Asgeirsdottir, Herborg Nanna

Considerable research has been carried out to establish a rodent model for the
study of human memory, yet functional similarities between the species remain up for
debate. The hippocampus, a region deep within the medial temporal lobe of the
mammalian CNS, is critical for long-term episodic memory. Projections from the medial
entorhinal cortex convey spatial/contextual information, while projections from the
lateral entorhinal cortex convey item/object information to the hippocampus. The
functional significance of these parallel projections to the rodent hippocampus has been
suggested to support spatial processing, while the same projections to the human
hippocampus support spatial and non-spatial memory. Discharging in a location-specific
manner, hippocampal place cells contribute to spatial memory; however, evidence for
neuronal correlates of non-spatial object memory has not been fully defined. The current
experiments were designed to address the following questions, while utilizing
electrophysiology, functional inactivation during a novel behavioral task, and immunohistochemistry. Is the memory for objects hippocampal-dependent, solely due to
the location of the object, or are objects represented within hippocampal activity
independent of location? To tease apart spatial and non-spatial processing by the
hippocampus, the spatial aspects of 3D objects were enhanced by utilizing movement.
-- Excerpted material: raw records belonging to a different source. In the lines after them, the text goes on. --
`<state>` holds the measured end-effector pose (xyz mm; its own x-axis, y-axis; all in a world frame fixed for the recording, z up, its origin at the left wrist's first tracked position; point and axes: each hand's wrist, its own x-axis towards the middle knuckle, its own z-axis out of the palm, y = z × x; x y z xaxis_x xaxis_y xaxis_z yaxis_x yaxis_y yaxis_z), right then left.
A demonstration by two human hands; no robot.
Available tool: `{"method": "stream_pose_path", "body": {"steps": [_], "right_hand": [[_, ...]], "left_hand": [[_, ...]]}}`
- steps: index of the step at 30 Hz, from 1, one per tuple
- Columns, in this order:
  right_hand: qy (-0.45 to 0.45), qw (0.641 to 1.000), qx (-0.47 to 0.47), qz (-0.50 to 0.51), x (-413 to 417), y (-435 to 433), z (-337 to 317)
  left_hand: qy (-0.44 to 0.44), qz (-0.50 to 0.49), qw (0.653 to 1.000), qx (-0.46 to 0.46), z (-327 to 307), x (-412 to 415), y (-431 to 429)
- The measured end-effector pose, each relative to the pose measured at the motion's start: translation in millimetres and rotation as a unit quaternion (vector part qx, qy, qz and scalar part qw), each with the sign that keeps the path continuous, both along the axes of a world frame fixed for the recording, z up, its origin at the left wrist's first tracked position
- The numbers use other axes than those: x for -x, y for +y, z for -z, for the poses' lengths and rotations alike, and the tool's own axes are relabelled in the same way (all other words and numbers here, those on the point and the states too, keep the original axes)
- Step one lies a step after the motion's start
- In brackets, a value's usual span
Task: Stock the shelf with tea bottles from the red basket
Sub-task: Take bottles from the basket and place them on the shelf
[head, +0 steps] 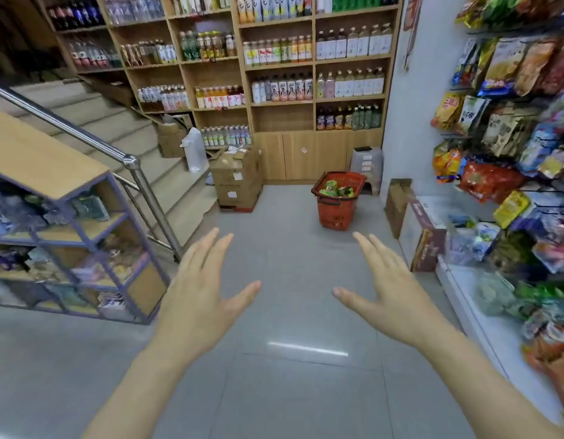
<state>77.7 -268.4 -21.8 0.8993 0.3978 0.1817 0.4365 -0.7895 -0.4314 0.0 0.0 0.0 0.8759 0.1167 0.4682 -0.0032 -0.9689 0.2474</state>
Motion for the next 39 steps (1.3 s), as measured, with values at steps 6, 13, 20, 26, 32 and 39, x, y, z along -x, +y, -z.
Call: {"method": "stream_pose_path", "body": {"steps": [6,13,20,26,32,39], "right_hand": [[0.181,0.931,-0.307,0.079,-130.7,27.2,32.9],[0.236,0.843,-0.445,0.189,-309.3,91.8,63.2],[0.088,0.977,-0.069,0.180,-483.3,134.3,77.9],[0.069,0.980,0.112,0.151,-616.3,163.2,93.9],[0.143,0.966,0.157,0.148,-768.5,164.4,147.7],[0.221,0.950,0.058,0.212,-939.1,172.5,191.0]], "left_hand": [[-0.004,0.001,0.944,0.330,17.7,-136.1,16.7],[0.008,0.036,0.882,0.471,56.7,-315.0,89.5],[0.073,0.081,0.978,0.176,60.2,-512.9,165.1],[0.160,0.160,0.974,-0.024,92.2,-694.8,182.8],[0.268,0.210,0.931,-0.135,131.9,-879.9,177.4],[0.307,0.249,0.902,-0.177,146.1,-1076.2,186.8]]}}
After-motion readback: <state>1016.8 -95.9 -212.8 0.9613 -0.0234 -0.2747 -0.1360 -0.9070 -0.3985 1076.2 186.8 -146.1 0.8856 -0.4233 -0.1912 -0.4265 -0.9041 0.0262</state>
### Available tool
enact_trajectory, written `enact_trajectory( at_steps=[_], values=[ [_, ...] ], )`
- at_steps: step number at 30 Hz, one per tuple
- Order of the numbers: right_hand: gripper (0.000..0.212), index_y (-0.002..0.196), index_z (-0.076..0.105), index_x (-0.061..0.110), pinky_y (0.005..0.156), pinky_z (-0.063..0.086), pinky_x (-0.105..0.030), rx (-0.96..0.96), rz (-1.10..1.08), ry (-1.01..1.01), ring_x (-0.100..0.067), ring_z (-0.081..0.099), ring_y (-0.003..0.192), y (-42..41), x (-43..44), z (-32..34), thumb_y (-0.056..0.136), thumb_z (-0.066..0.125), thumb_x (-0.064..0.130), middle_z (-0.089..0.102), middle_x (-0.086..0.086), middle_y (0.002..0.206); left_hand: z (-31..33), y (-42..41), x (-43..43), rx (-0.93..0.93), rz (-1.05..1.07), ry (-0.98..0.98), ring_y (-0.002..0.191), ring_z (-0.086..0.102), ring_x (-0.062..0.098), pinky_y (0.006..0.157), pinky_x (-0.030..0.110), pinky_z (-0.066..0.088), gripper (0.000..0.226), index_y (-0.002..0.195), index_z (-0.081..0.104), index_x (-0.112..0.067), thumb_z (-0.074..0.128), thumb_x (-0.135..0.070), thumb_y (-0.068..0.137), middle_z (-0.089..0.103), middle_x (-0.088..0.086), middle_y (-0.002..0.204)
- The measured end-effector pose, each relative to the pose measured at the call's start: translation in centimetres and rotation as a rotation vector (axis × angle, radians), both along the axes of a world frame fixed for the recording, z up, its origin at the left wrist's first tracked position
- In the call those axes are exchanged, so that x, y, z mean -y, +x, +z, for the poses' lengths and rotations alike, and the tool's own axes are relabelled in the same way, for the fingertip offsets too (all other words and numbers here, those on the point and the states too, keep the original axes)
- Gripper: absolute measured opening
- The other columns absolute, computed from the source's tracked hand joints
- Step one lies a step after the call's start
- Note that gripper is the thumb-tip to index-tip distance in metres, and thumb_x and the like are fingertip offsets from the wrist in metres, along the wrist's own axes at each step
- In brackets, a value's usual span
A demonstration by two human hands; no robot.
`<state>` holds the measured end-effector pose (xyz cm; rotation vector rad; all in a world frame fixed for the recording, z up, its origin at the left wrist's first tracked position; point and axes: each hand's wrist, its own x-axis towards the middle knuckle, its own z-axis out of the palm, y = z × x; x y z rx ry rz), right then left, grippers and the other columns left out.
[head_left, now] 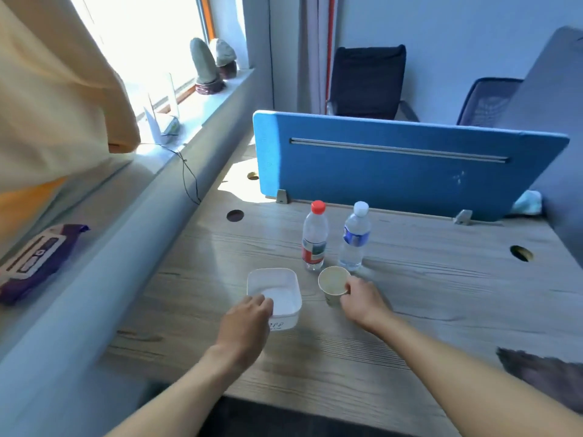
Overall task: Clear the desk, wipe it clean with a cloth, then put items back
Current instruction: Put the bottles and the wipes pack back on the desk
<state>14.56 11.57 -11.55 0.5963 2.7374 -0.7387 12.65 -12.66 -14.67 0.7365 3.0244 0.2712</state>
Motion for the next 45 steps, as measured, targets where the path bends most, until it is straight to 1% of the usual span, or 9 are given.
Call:
enact_trajectory(
  at_steps=[5, 12, 15, 18, 25, 31, 36, 40, 45],
  values=[
    [0.010, 0.090, 0.051, 0.024, 0.074, 0.046, -0.033, 0.078, -0.060, -0.015, -0.033, 0.061, 0.100, 1.1, -6.6, -2.2, 0.085, 0.046, 0.016, 0.067, -0.011, 0.112, -2.6, -1.3, -6.2, 0.059, -0.100, -0.073, 0.059, 0.055, 0.023, 0.043, 0.030, 0.035, 0.033, 0.069, 0.054, -0.018, 0.080, -0.003, 0.055, 0.056, -0.004, 0.067],
    [0.035, 0.117, 0.059, 0.024, 0.088, 0.052, -0.037, 0.152, 0.024, -0.080, -0.033, 0.060, 0.105, -0.3, -8.9, -3.8, 0.086, 0.044, 0.021, 0.066, -0.009, 0.119, -5.3, -1.7, -8.7, 0.151, -0.066, -0.172, 0.060, 0.056, 0.022, 0.039, 0.031, 0.039, 0.032, 0.068, 0.056, -0.018, 0.084, -0.007, 0.056, 0.058, -0.004, 0.070],
    [0.046, 0.137, 0.051, 0.029, 0.091, 0.050, -0.036, 0.162, 0.045, -0.008, -0.032, 0.058, 0.115, -0.8, -9.5, -2.9, 0.093, 0.041, 0.019, 0.060, -0.007, 0.132, -5.5, -1.5, -8.1, 0.135, -0.110, -0.164, 0.074, 0.061, 0.024, 0.051, 0.035, 0.051, 0.029, 0.084, 0.064, -0.019, 0.083, -0.025, 0.063, 0.064, -0.002, 0.087],
    [0.038, 0.129, 0.056, 0.024, 0.089, 0.047, -0.035, 0.117, 0.066, 0.061, -0.032, 0.058, 0.115, -2.4, -9.0, -1.2, 0.095, 0.041, 0.019, 0.060, -0.008, 0.130, -3.9, -1.9, -7.4, 0.080, -0.111, -0.118, 0.080, 0.062, 0.025, 0.061, 0.035, 0.051, 0.023, 0.090, 0.068, -0.019, 0.072, -0.030, 0.071, 0.065, -0.001, 0.091],
    [0.018, 0.089, 0.062, 0.019, 0.075, 0.054, -0.037, 0.015, 0.335, -0.010, -0.024, 0.060, 0.081, -8.5, 2.3, 2.5, 0.091, 0.045, 0.020, 0.066, -0.004, 0.093, 3.6, -7.8, 0.7, -0.073, 0.303, 0.135, 0.097, 0.056, 0.028, 0.077, 0.036, 0.042, 0.018, 0.103, 0.069, -0.012, 0.059, -0.014, 0.088, 0.064, 0.004, 0.103],
    [0.020, 0.098, 0.064, 0.022, 0.083, 0.055, -0.043, -0.072, 0.510, -0.129, -0.024, 0.062, 0.090, -12.4, 18.1, 5.5, 0.090, 0.046, 0.026, 0.065, -0.002, 0.100, 8.5, -10.8, 16.4, -0.270, 0.593, 0.109, 0.098, 0.056, 0.037, 0.083, 0.044, 0.047, 0.023, 0.106, 0.066, -0.009, 0.066, -0.014, 0.083, 0.061, 0.015, 0.109],
    [0.017, 0.079, 0.059, 0.015, 0.078, 0.058, -0.047, -0.095, 0.630, -0.202, -0.032, 0.064, 0.085, -12.9, 28.5, 7.2, 0.087, 0.045, 0.019, 0.066, -0.010, 0.092, 8.2, -11.3, 27.6, -0.122, 0.859, 0.002, 0.113, 0.053, 0.038, 0.094, 0.046, 0.046, 0.050, 0.122, 0.056, -0.011, 0.069, -0.037, 0.081, 0.056, 0.015, 0.122],
    [0.016, 0.082, 0.059, 0.012, 0.074, 0.052, -0.039, -0.073, 0.673, -0.168, -0.034, 0.063, 0.088, -12.8, 33.3, 7.8, 0.087, 0.044, 0.016, 0.065, -0.013, 0.098, 6.8, -10.8, 31.9, -0.073, 0.840, 0.064, 0.113, 0.054, 0.034, 0.091, 0.046, 0.051, 0.054, 0.124, 0.056, -0.012, 0.074, -0.035, 0.078, 0.060, 0.013, 0.118],
    [0.017, 0.078, 0.058, 0.011, 0.073, 0.051, -0.034, -0.050, 0.643, -0.171, -0.033, 0.062, 0.084, -13.2, 35.6, 6.8, 0.084, 0.043, 0.018, 0.066, -0.013, 0.093, 7.2, -10.1, 32.7, -0.180, 0.747, 0.012, 0.097, 0.062, 0.032, 0.077, 0.040, 0.052, 0.024, 0.110, 0.064, -0.007, 0.065, -0.022, 0.090, 0.065, 0.014, 0.109]
  ],
)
A
novel discriminatory avoidance task, Knowing Your Enemy, was adapted from an Enemy
Avoidance task to test true object memory in mice. Current findings support the notion
that object-associations acquisition depends upon a specific context. Retrieval of such
object-associations is not context-dependent, yet remains sensitive to temporary
inactivation of the CA1 region of the dorsal hippocampus. The avoidance impairments
observed following hippocampal inactivation were shown to not be a result of reduced
anxiety. Immunohistochemical marker expression suggests that the CA1 region was
highly active during object exposures, yet the hippocampal system responded
differentially to moving and to stationary objects. Recordings of CA1 neurons yielded
non-bursting object-related activity during object exploration, and place cell activity
remained unaffected in the presence of moving objects; supporting independent, yet
simultaneous processing of spatial and non-spatial information within the hippocampus.
Together, the current findings support the notion that the CA1 region of the rodent
hippocampus processes object-related information, independent of spatial information.
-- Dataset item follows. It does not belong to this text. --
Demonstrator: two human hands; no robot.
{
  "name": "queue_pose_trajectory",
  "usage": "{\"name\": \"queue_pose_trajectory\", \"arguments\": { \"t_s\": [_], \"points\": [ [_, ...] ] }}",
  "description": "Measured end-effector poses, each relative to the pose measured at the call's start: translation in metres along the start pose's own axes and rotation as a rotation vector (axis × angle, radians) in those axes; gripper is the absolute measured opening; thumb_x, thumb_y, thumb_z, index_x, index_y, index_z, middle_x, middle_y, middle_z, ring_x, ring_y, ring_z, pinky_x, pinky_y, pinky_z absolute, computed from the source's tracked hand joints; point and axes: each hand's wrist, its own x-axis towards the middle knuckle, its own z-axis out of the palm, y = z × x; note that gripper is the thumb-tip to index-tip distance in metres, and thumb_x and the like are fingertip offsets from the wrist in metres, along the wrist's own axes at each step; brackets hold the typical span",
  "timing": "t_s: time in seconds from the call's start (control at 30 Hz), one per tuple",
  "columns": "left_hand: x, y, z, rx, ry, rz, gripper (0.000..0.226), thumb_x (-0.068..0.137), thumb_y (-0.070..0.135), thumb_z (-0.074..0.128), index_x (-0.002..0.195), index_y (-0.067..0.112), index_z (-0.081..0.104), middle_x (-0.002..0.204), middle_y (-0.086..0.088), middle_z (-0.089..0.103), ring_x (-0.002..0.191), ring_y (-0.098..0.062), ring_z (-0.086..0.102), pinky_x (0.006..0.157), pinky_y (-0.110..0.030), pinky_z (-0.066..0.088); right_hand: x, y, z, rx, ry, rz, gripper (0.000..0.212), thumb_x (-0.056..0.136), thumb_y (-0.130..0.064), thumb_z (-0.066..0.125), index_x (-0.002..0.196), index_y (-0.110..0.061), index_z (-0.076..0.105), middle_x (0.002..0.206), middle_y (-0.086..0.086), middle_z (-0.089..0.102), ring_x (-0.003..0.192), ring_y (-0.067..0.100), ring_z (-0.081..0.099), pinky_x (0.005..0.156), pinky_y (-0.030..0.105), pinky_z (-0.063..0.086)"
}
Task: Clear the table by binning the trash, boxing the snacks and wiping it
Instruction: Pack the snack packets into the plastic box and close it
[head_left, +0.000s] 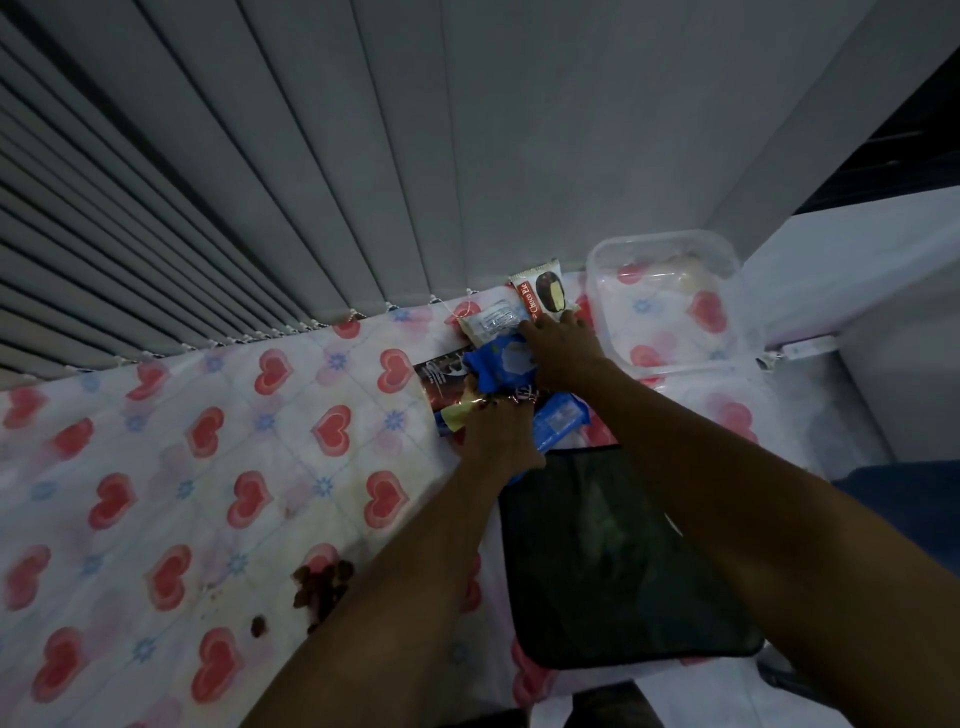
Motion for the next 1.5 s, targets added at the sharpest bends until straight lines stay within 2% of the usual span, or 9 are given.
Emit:
{"name": "queue_pose_trajectory", "arguments": {
  "t_s": [0.13, 0.33, 0.43, 0.6, 0.77, 1.07, 1.17, 1.33, 1.5],
  "points": [
    [-0.005, -0.001, -0.013, -0.002, -0.048, -0.014, 0.063, 0.077, 0.049, 0.077, 0.126, 0.014, 0.057, 0.118, -0.008, 0.064, 0.106, -0.024, 0.062, 0.089, -0.037, 0.051, -0.01, 0.004, -0.016, 0.028, 0.045, -0.002, 0.069, 0.077, -0.038, 0.076, 0.135, -0.021, 0.044, 0.133, 0.013, 0.054, 0.122, 0.042, 0.05, 0.102, 0.053, 0.044],
    [-0.019, 0.003, -0.051, -0.025, 0.049, -0.017, 0.072, 0.075, 0.05, 0.078, 0.13, 0.011, 0.055, 0.123, -0.011, 0.063, 0.11, -0.027, 0.061, 0.094, -0.041, 0.052, -0.026, 0.014, -0.061, 0.065, 0.144, 0.036, 0.087, 0.066, -0.06, 0.076, 0.138, -0.023, 0.042, 0.139, 0.011, 0.05, 0.12, 0.04, 0.05, 0.098, 0.053, 0.043],
    [-0.021, 0.013, -0.08, -0.019, 0.129, -0.019, 0.07, 0.071, 0.053, 0.077, 0.126, 0.013, 0.059, 0.118, -0.01, 0.067, 0.102, -0.027, 0.065, 0.087, -0.041, 0.055, -0.042, 0.031, -0.09, 0.063, 0.222, 0.055, 0.077, 0.068, -0.055, 0.078, 0.131, -0.024, 0.046, 0.126, 0.009, 0.057, 0.113, 0.038, 0.052, 0.093, 0.049, 0.045],
    [-0.01, 0.028, -0.112, -0.035, 0.127, -0.083, 0.057, 0.077, 0.056, 0.07, 0.116, 0.016, 0.059, 0.112, -0.006, 0.067, 0.1, -0.027, 0.066, 0.073, -0.033, 0.048, -0.069, 0.085, -0.12, 0.076, 0.294, 0.164, 0.074, 0.071, -0.052, 0.077, 0.131, -0.023, 0.047, 0.124, 0.009, 0.057, 0.111, 0.039, 0.053, 0.09, 0.046, 0.045],
    [0.007, 0.049, -0.126, -0.025, 0.174, -0.16, 0.052, 0.073, 0.049, 0.074, 0.112, 0.018, 0.061, 0.109, -0.008, 0.067, 0.098, -0.028, 0.066, 0.069, -0.032, 0.043, -0.091, 0.145, -0.097, 0.061, 0.203, 0.271, 0.077, 0.071, -0.049, 0.079, 0.135, -0.024, 0.045, 0.13, 0.01, 0.056, 0.119, 0.039, 0.051, 0.097, 0.049, 0.044],
    [0.069, 0.11, -0.148, -0.077, 0.397, -0.251, 0.049, 0.078, 0.039, 0.075, 0.117, 0.014, 0.061, 0.11, -0.013, 0.064, 0.102, -0.037, 0.066, 0.081, -0.044, 0.056, -0.075, 0.196, -0.028, 0.073, 0.113, 0.183, 0.072, 0.076, -0.052, 0.074, 0.136, -0.022, 0.046, 0.129, 0.009, 0.055, 0.117, 0.038, 0.051, 0.094, 0.044, 0.042],
    [0.091, 0.127, -0.146, -0.072, 0.388, -0.24, 0.05, 0.078, 0.034, 0.075, 0.122, 0.014, 0.06, 0.115, -0.013, 0.061, 0.105, -0.036, 0.064, 0.082, -0.045, 0.055, -0.059, 0.205, -0.007, 0.071, 0.117, 0.117, 0.072, 0.077, -0.057, 0.072, 0.134, -0.022, 0.046, 0.127, 0.008, 0.055, 0.115, 0.037, 0.051, 0.094, 0.044, 0.042],
    [0.124, 0.146, -0.129, -0.026, 0.351, -0.184, 0.049, 0.08, 0.032, 0.074, 0.123, 0.016, 0.059, 0.114, -0.012, 0.061, 0.106, -0.034, 0.062, 0.08, -0.044, 0.053, -0.038, 0.208, 0.01, 0.097, -0.027, 0.016, 0.074, 0.077, -0.067, 0.066, 0.135, -0.026, 0.046, 0.125, 0.008, 0.053, 0.119, 0.038, 0.049, 0.103, 0.05, 0.039],
    [0.15, 0.162, -0.115, 0.051, 0.307, -0.104, 0.05, 0.081, 0.033, 0.074, 0.127, 0.02, 0.059, 0.118, -0.009, 0.061, 0.108, -0.032, 0.062, 0.084, -0.045, 0.05, -0.036, 0.231, 0.002, 0.202, -0.108, -0.124, 0.065, 0.083, -0.057, 0.069, 0.135, -0.021, 0.055, 0.122, 0.008, 0.06, 0.112, 0.025, 0.057, 0.099, 0.037, 0.044]
  ]
}}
The rodent hippocampus is an essential neural substrate for spatial memory. This
functional capacity is considered to rely upon a cognitive map that represents the location where
relevant non-spatial items or objects are encountered and where specific events occur within a
contextual or spatial reference frame. Place cell activity recorded from CA1 pyramidal neurons
of the dorsal hippocampus of freely moving rodents is influenced by distal and proximal cues or
items within an environment, and increases when objects are placed into a familiar arena.
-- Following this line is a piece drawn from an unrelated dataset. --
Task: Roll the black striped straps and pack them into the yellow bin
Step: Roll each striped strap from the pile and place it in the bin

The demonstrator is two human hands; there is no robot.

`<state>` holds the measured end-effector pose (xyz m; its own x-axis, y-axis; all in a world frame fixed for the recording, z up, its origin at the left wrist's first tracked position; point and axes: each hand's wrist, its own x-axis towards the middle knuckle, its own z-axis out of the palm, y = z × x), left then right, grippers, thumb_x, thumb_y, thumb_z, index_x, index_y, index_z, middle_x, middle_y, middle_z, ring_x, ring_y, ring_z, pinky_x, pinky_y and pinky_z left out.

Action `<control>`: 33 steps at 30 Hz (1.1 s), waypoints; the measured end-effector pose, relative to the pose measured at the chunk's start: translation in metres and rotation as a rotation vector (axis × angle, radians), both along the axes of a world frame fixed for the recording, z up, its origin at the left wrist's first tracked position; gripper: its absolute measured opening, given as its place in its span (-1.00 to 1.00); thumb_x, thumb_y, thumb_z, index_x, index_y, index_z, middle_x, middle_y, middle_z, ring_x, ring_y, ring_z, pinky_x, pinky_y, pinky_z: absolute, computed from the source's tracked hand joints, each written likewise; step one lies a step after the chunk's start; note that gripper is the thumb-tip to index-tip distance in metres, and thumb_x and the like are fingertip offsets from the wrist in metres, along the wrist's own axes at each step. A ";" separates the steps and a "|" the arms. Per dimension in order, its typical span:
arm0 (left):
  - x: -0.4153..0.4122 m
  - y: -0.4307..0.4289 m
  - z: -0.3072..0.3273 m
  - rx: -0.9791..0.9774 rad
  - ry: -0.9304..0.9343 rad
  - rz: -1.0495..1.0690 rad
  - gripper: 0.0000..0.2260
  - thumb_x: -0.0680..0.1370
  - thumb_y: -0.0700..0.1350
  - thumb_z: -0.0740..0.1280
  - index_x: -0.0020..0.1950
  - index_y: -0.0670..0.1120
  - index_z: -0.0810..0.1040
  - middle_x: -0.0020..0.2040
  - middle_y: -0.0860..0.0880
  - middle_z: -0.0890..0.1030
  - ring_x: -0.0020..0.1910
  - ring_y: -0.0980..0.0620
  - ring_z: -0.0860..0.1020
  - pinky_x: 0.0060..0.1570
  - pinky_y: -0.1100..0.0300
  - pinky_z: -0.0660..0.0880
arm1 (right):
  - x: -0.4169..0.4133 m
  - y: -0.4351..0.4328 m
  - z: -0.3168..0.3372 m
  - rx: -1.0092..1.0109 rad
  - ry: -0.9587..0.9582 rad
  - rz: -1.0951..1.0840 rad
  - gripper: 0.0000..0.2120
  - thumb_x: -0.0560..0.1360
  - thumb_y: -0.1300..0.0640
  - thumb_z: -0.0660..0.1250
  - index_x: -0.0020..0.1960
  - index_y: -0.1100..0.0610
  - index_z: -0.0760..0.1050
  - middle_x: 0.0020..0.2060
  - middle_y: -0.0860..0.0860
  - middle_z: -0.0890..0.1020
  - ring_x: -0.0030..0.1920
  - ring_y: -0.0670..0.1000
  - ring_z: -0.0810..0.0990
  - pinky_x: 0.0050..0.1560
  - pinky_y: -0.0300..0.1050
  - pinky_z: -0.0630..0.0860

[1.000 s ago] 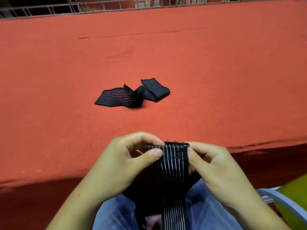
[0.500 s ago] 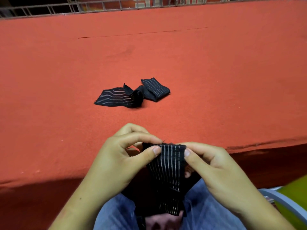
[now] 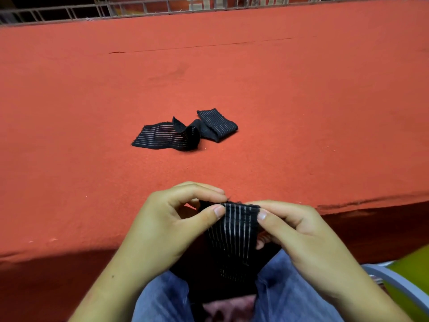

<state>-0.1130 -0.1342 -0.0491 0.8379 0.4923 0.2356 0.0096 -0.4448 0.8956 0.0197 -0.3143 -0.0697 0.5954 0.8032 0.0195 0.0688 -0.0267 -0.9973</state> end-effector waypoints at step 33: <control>0.002 -0.008 0.002 -0.092 -0.014 0.093 -0.88 0.38 0.01 0.49 -0.11 0.16 0.77 -0.16 0.16 0.75 -0.14 0.24 0.70 -0.09 0.41 0.53 | -0.010 0.006 0.007 0.110 -0.025 -0.119 -0.81 0.52 0.12 0.38 0.03 0.04 0.76 -0.04 -0.09 0.79 0.04 -0.14 0.74 0.03 -0.37 0.54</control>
Recently, the CA1 region of the rodent dorsal hippocampus was shown to play a vital role in
object-in-context memory, and object memory independent of context; findings consistent with
the cognitive map view. Here, we tested the influence of 3D objects on the spatial firing
properties of CA1 neurons, since object-specific neuronal activity has not yet been fully
established in mouse hippocampus. In vivo extracellular recordings from intermediate dorsal
CA1 yielded simultaneous recordings of place cells and a pyramidal neuron demonstrating
object-specific activity over two consecutive sessions with objects present. Higher frequency
object-specific activity was recorded from the same mouse again 3 weeks later during a
comparable task. Object-specific activity was observed only when the mouse explored objects in
the arena, and was independent of spatial location or object identity. Recordings from more distal
region of dorsal CA1, which receives input from proximal CA3, yielded two additional neurons
that demonstrated comparable object-related activity. These results further support the
involvement of the rodent hippocampus in non-spatial object memory.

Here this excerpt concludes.